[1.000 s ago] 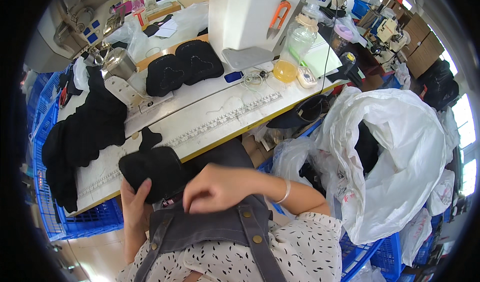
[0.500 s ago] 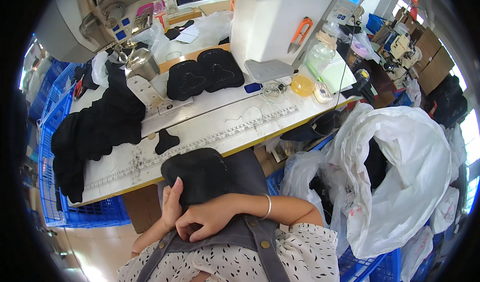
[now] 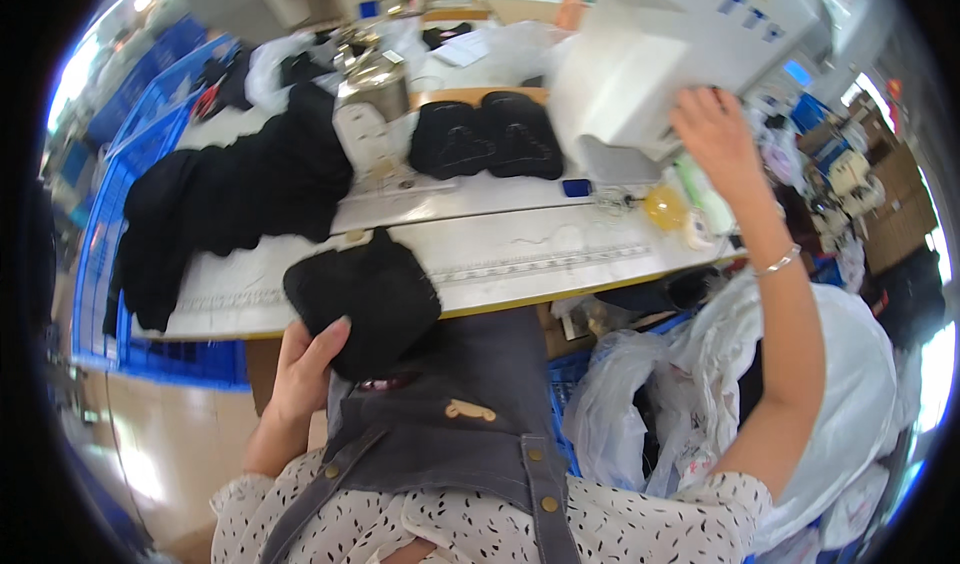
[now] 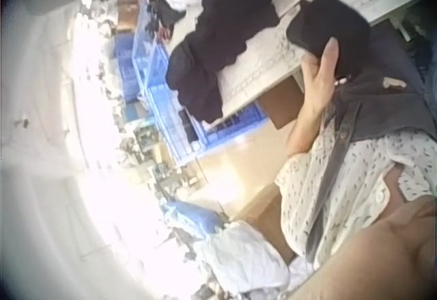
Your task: Sewing together pieces of black fabric to assemble a shoe upper component using an industrial sewing machine.
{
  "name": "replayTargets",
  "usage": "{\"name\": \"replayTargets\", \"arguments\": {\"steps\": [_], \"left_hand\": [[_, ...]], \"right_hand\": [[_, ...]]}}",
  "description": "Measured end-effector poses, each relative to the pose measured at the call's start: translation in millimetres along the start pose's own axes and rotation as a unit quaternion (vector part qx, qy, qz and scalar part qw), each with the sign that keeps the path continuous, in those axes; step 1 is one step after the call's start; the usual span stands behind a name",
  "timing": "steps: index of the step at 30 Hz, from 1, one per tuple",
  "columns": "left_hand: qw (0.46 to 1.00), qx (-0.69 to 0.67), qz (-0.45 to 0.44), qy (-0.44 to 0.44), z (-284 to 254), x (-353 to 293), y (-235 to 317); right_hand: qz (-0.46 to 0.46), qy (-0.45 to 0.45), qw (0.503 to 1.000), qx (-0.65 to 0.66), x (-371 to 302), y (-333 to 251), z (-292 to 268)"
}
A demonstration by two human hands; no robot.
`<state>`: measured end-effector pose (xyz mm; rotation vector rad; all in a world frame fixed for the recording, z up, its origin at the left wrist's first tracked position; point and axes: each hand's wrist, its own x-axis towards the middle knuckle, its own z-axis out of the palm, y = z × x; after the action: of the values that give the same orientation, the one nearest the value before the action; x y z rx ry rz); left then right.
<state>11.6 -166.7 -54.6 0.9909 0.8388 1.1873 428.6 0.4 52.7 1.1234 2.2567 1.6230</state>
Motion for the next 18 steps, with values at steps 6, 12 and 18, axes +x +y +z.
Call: {"name": "replayTargets", "arguments": {"steps": [6, 12, 18], "left_hand": [[0.999, 0.033, 0.013, -0.034, -5, -3, 22], [0.995, 0.092, 0.013, -0.046, -8, -5, 32], [0.990, 0.071, 0.066, -0.099, -10, -9, 35]], "right_hand": [[-0.084, 0.080, 0.993, 0.038, 4, 12, 9], [-0.099, 0.004, 0.989, 0.111, 4, 19, -13], [0.153, 0.063, 0.919, 0.359, -23, -43, -73]]}}
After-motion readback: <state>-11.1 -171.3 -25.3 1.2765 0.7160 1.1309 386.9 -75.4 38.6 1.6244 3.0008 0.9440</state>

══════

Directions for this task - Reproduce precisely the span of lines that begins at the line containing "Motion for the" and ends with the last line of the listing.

Output of the exercise -
Motion for the next 18 steps, with values at steps 6, 12 and 18, axes +x +y +z.
Call: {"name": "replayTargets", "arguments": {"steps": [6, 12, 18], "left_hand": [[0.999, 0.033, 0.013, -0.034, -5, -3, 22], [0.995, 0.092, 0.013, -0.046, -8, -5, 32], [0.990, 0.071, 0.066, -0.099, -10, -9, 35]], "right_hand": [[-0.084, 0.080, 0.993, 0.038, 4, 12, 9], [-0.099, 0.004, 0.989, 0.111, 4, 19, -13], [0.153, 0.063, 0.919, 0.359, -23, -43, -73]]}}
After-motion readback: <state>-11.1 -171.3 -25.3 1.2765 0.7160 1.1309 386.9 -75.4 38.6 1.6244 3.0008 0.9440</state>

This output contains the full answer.